The Hanna-Barbera Happy Hour (lost puppet variety show TV series; 1978)
|A promotional behind-the-scene photo from a newspaper.|
The Hanna-Barbera Happy Hour was an hour-long weekly variety TV series that was hosted by two female puppets called Honey and Sis, who are meant to be sisters and teenage star characters.
It aired on NBC in 1978, and was produced by Ken and Mitzi Welch. Only four episodes were shown; The first episode aired on April 14 and the last on May 11th.
It was possibly cancelled due to low ratings as it competed with NBC's Welcome Back, Kotter and ABC's What's Happening, and variety shows becoming an aged formula. It was replaced in its timeslot with reruns of the CHiPs series.
Honey (voiced by Udana Power) is the the tall blonde one, age 19, who would think of herself as highly talented, while Sis (voiced by Wendy McKenzie - her only listed role), her younger redheaded sister, 17, would be the one who actually is gifted. They got into a musical career after being convinced by their voice teacher (played by Betty White), who was drunk due to too much alcohol-laced candy. They first audition for a musical, whose director (played by Melissa Sue Anderson) is being condescending.

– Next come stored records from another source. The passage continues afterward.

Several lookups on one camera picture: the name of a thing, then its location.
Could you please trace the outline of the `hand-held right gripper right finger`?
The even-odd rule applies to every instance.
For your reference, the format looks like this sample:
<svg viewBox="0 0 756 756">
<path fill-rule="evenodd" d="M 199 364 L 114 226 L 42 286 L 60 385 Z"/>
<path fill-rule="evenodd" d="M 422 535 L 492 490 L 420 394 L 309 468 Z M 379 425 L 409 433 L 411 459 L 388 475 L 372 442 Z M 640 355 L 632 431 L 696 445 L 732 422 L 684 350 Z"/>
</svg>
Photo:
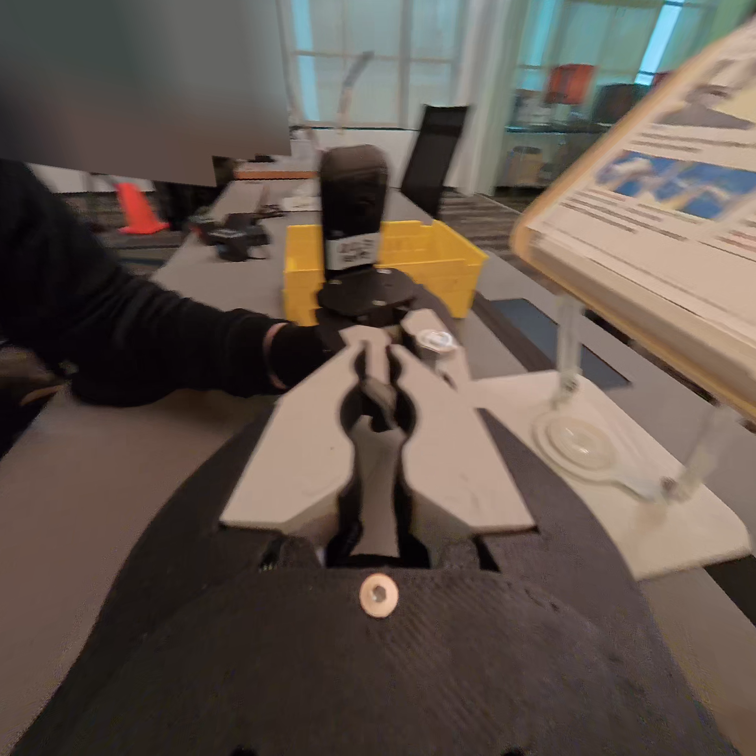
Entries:
<svg viewBox="0 0 756 756">
<path fill-rule="evenodd" d="M 440 551 L 459 539 L 532 530 L 534 518 L 478 412 L 464 350 L 438 356 L 434 367 L 403 345 L 387 352 L 405 433 L 410 533 Z"/>
</svg>

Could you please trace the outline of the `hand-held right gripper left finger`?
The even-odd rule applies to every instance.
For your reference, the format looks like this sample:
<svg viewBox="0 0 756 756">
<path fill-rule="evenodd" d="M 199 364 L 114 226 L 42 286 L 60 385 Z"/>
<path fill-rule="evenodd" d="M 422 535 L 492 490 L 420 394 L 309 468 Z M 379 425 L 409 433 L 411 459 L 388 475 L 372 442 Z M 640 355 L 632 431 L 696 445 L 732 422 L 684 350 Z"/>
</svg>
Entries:
<svg viewBox="0 0 756 756">
<path fill-rule="evenodd" d="M 354 469 L 341 411 L 360 384 L 354 363 L 363 353 L 363 345 L 348 346 L 278 400 L 221 524 L 299 537 L 336 534 L 338 496 Z"/>
</svg>

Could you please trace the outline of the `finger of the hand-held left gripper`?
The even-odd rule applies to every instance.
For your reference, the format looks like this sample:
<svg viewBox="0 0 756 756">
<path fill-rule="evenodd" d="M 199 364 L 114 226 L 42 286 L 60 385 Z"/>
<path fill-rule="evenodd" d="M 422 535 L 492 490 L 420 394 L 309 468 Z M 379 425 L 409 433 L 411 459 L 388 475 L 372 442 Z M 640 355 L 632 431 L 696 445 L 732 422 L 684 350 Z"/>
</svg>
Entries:
<svg viewBox="0 0 756 756">
<path fill-rule="evenodd" d="M 390 335 L 387 331 L 364 325 L 353 325 L 339 331 L 339 336 L 346 346 L 357 346 L 364 354 L 364 369 L 360 375 L 363 380 L 389 385 L 389 346 Z"/>
<path fill-rule="evenodd" d="M 453 354 L 441 357 L 421 351 L 415 343 L 414 337 L 423 329 L 448 331 L 457 340 L 458 349 Z M 451 326 L 442 322 L 433 310 L 428 308 L 413 310 L 402 319 L 402 345 L 432 373 L 445 380 L 450 386 L 465 387 L 470 383 L 471 374 L 466 350 L 458 336 L 454 334 Z"/>
</svg>

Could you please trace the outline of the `yellow plastic bin with divider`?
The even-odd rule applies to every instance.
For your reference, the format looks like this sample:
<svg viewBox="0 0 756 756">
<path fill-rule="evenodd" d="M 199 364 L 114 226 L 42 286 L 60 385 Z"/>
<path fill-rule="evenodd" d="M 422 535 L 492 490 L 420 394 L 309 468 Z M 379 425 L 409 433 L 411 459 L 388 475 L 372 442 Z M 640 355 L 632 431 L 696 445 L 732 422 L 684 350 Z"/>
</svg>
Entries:
<svg viewBox="0 0 756 756">
<path fill-rule="evenodd" d="M 487 260 L 486 253 L 444 222 L 383 222 L 377 266 L 409 275 L 436 295 L 454 319 L 467 317 Z M 281 290 L 284 315 L 289 321 L 316 324 L 316 294 L 323 283 L 321 227 L 290 225 Z"/>
</svg>

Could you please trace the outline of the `person's left forearm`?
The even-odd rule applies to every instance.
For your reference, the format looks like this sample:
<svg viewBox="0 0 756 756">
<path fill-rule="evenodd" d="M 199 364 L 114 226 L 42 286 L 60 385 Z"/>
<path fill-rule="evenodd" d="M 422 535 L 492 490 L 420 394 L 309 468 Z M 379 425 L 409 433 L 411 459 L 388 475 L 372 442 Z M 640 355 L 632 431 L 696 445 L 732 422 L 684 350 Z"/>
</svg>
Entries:
<svg viewBox="0 0 756 756">
<path fill-rule="evenodd" d="M 139 277 L 23 163 L 1 164 L 2 333 L 75 377 L 152 402 L 176 389 L 243 398 L 285 390 L 284 322 L 221 311 Z"/>
</svg>

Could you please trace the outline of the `black office chair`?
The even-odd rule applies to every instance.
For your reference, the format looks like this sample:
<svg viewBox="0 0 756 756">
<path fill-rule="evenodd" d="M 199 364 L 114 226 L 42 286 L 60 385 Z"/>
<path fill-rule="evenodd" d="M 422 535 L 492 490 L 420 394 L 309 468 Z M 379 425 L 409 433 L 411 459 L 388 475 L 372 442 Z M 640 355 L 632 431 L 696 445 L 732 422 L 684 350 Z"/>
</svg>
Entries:
<svg viewBox="0 0 756 756">
<path fill-rule="evenodd" d="M 445 179 L 462 137 L 469 106 L 425 105 L 399 190 L 434 220 L 439 218 Z"/>
</svg>

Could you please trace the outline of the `black table device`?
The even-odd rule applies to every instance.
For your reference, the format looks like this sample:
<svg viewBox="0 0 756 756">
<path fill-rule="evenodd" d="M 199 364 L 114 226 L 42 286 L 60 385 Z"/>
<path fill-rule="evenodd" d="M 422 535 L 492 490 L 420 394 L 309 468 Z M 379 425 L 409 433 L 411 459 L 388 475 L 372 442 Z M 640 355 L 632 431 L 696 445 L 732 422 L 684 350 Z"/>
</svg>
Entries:
<svg viewBox="0 0 756 756">
<path fill-rule="evenodd" d="M 260 221 L 258 213 L 230 213 L 221 220 L 203 213 L 192 215 L 187 223 L 217 257 L 236 262 L 270 258 L 271 239 Z"/>
</svg>

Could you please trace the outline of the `orange traffic cone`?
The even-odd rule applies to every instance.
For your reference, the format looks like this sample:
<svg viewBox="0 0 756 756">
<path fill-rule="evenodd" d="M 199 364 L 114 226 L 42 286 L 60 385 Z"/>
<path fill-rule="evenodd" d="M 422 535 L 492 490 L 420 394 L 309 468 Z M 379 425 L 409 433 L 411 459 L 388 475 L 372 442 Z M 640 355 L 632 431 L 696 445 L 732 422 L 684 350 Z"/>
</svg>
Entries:
<svg viewBox="0 0 756 756">
<path fill-rule="evenodd" d="M 119 207 L 126 222 L 119 229 L 121 234 L 147 236 L 169 230 L 169 224 L 157 217 L 146 195 L 135 184 L 118 182 L 115 186 Z"/>
</svg>

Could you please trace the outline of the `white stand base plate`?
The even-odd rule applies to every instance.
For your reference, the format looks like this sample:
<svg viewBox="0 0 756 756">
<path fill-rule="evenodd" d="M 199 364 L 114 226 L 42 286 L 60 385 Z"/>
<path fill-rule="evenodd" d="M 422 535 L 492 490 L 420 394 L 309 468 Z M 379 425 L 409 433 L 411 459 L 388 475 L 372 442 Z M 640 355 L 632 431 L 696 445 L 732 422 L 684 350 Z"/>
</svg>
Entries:
<svg viewBox="0 0 756 756">
<path fill-rule="evenodd" d="M 683 465 L 609 396 L 580 376 L 557 408 L 556 371 L 474 380 L 467 396 L 496 437 L 530 452 L 504 452 L 537 528 L 581 568 L 625 579 L 737 560 L 752 552 L 745 524 L 702 478 L 681 499 L 665 489 Z"/>
</svg>

Honey and Sis would sing, do regular sketches such as "The Disco of Life" - where they'd meet people in a disco club - or "The Truth Tub" - where they relax in a hot tub and do parodies of popular TV shows at the time, such as Laverne and Shirley and Three's Company.
There were guest stars such as Abe Vigoda, Anson Williams, Tony Randall, Dan Haggerty, Melissa Gilbert, Linda Lavin, Connie Stevens, and Twiggy. They would introduce themselves instead of an announcer.

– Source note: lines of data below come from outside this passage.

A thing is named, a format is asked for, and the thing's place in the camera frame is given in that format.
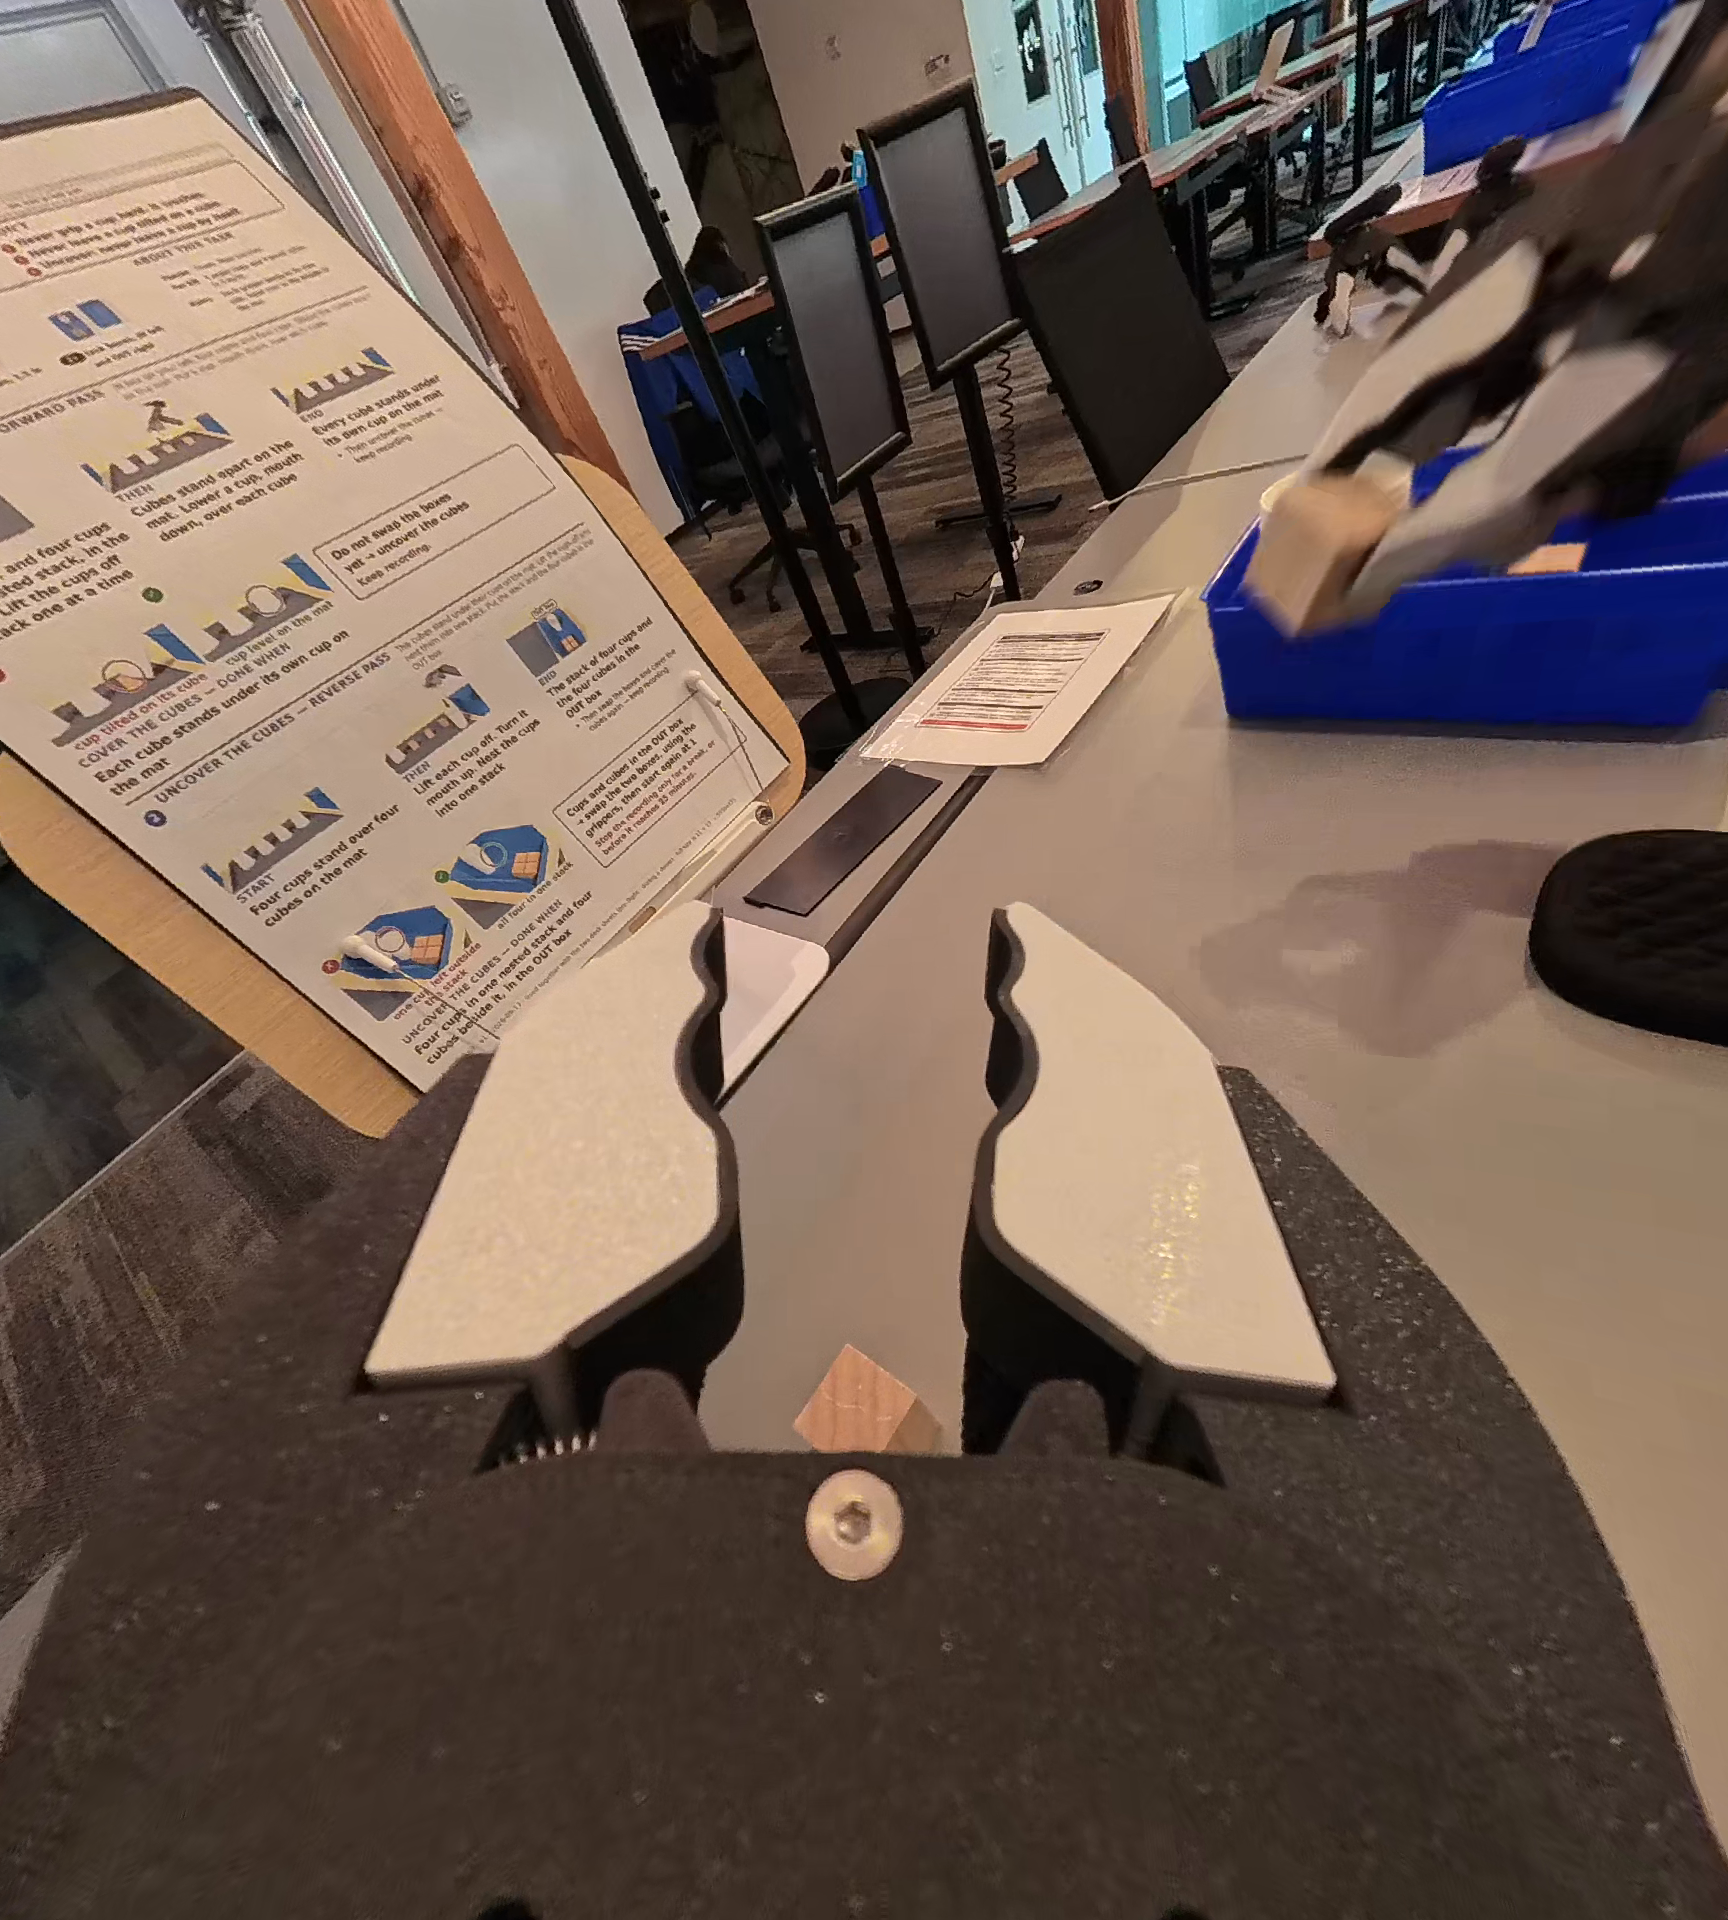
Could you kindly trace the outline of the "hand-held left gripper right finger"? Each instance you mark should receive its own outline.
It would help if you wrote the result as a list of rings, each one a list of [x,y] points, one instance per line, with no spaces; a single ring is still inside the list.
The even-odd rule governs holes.
[[[1037,906],[985,934],[985,1100],[965,1230],[965,1358],[985,1398],[1085,1381],[1114,1452],[1193,1398],[1337,1407],[1211,1050]]]

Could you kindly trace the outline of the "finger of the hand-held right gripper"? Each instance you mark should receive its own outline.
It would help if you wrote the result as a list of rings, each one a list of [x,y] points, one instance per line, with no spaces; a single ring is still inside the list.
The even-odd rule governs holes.
[[[1541,289],[1551,241],[1509,241],[1477,272],[1448,272],[1412,323],[1374,356],[1337,425],[1313,446],[1321,477],[1349,477],[1374,457],[1430,464],[1469,425],[1529,395]]]
[[[1344,621],[1430,569],[1526,565],[1571,513],[1646,513],[1673,483],[1673,350],[1574,350],[1344,582]]]

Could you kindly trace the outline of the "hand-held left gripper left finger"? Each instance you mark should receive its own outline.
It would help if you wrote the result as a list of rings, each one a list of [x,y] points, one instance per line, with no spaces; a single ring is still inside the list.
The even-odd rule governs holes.
[[[374,1386],[528,1386],[557,1444],[634,1364],[703,1398],[745,1321],[731,928],[674,906],[492,1050],[365,1352]]]

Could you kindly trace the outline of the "blue plastic bin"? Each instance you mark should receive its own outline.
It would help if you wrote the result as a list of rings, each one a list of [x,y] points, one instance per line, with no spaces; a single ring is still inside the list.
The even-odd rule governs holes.
[[[1728,694],[1728,457],[1646,513],[1571,513],[1574,569],[1441,569],[1374,621],[1278,640],[1261,534],[1203,582],[1233,720],[1692,726]]]

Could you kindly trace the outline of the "idle black white gripper device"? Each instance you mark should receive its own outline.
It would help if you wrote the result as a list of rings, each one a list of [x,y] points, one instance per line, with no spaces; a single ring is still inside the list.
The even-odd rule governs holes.
[[[1412,311],[1424,289],[1448,281],[1448,269],[1469,252],[1464,204],[1477,187],[1477,157],[1441,172],[1385,172],[1356,187],[1323,217],[1323,289],[1313,307],[1321,335],[1374,335],[1374,321],[1397,307]]]

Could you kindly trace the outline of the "distant blue bin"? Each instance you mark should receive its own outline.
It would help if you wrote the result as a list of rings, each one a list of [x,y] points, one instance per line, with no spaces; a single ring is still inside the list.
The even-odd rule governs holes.
[[[1558,0],[1499,22],[1486,64],[1424,96],[1424,172],[1608,114],[1659,13],[1665,0]]]

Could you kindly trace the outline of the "black rectangular desk plate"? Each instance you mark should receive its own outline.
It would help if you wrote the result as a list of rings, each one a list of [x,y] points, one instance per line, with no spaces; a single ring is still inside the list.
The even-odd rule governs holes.
[[[745,906],[812,919],[929,789],[940,789],[929,772],[878,763]]]

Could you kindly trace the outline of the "black textured cushion pad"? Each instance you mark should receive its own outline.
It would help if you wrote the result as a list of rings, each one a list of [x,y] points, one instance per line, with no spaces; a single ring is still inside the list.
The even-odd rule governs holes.
[[[1558,853],[1526,957],[1587,1016],[1728,1050],[1728,836],[1646,826]]]

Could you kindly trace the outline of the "black display screen on stand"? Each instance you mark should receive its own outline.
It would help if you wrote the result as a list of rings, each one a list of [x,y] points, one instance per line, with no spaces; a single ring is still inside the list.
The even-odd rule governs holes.
[[[888,335],[878,252],[867,230],[867,187],[821,187],[756,217],[767,289],[789,335],[794,404],[812,425],[829,498],[858,493],[878,582],[888,640],[849,621],[849,644],[901,644],[913,676],[926,676],[926,640],[901,588],[901,565],[878,513],[878,469],[913,446],[913,404]]]
[[[1016,508],[1002,493],[1002,457],[977,390],[977,365],[1025,335],[1002,269],[1002,196],[977,82],[951,82],[926,108],[878,114],[858,131],[858,147],[878,187],[926,379],[951,390],[965,411],[1002,597],[1025,597]]]

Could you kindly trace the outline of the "laminated paper sheet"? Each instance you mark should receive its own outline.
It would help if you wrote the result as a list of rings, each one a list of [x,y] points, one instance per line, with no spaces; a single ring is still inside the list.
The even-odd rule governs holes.
[[[985,772],[1047,763],[1165,613],[1176,588],[1114,604],[1008,604],[867,738],[867,760]]]

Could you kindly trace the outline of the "black pole with round base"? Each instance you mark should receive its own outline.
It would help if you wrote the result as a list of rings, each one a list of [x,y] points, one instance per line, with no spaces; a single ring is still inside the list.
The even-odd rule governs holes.
[[[578,92],[583,92],[583,108],[589,108],[589,131],[597,131],[597,147],[610,147],[610,157],[612,157],[612,179],[619,179],[619,196],[628,196],[628,211],[634,211],[634,230],[645,230],[645,252],[652,252],[652,269],[658,269],[658,281],[669,281],[669,294],[674,294],[681,344],[687,344],[687,356],[695,356],[695,375],[703,375],[703,395],[711,395],[711,411],[722,411],[722,425],[731,425],[731,446],[732,446],[732,464],[745,464],[745,477],[750,477],[750,498],[756,498],[756,513],[767,513],[767,542],[775,542],[775,555],[780,555],[780,579],[789,579],[789,588],[794,588],[794,604],[806,604],[806,640],[812,640],[812,651],[821,651],[821,668],[829,668],[829,681],[831,681],[831,694],[794,720],[794,726],[806,726],[806,760],[812,760],[812,763],[831,763],[849,741],[867,741],[867,738],[893,715],[901,681],[888,681],[888,676],[878,676],[878,681],[849,681],[849,658],[839,658],[839,644],[831,644],[829,597],[821,597],[821,582],[812,582],[812,569],[806,569],[806,549],[794,549],[794,534],[789,534],[780,483],[767,477],[767,457],[756,457],[756,439],[750,439],[750,417],[745,417],[745,404],[732,404],[732,390],[731,390],[731,365],[722,365],[722,350],[711,350],[711,335],[703,335],[703,311],[695,311],[695,294],[687,294],[687,272],[681,272],[681,252],[674,252],[669,211],[658,211],[658,196],[652,196],[652,172],[645,172],[645,157],[634,157],[634,147],[628,147],[628,120],[619,120],[619,108],[612,108],[612,82],[610,82],[610,70],[597,70],[597,44],[589,44],[589,28],[583,28],[583,8],[578,8],[578,0],[545,0],[545,13],[557,13],[557,28],[558,28],[572,79],[578,79]]]

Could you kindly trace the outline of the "wooden post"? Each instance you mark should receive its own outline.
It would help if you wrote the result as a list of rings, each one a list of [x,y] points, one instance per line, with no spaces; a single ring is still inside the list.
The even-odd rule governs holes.
[[[508,379],[512,417],[557,446],[628,483],[405,13],[386,0],[297,0],[291,8],[347,114],[374,131],[393,196],[408,204],[430,269],[446,272],[488,365]]]
[[[1151,120],[1145,120],[1145,22],[1136,0],[1088,0],[1097,13],[1097,79],[1109,79],[1109,134],[1114,134],[1114,163],[1151,150]]]

Actors in costume impersonating famous Hanna-Barbera cartoon characters would cameo, such as Yogi Bear, Snagglepuss or Huckleberry Hound, being voiced as usual by Daws Butler.
Honey and Sis were designed by Iwao Takamoto and their costumes were created by fashion designer Bob Mackie. They were manipulated by a team of six puppeteers who would wear full-body blue leotards in front of a blue screen, so that the two characters would be chroma-keyed on a different background. Takamoto remembered that the puppeteer's extent of movements was "very impressive".
The episodes have never resurfaced anywhere, and no copies are known to exist. All that remain now are stories from crew and viewers, some pictures and ads that would describe the premises.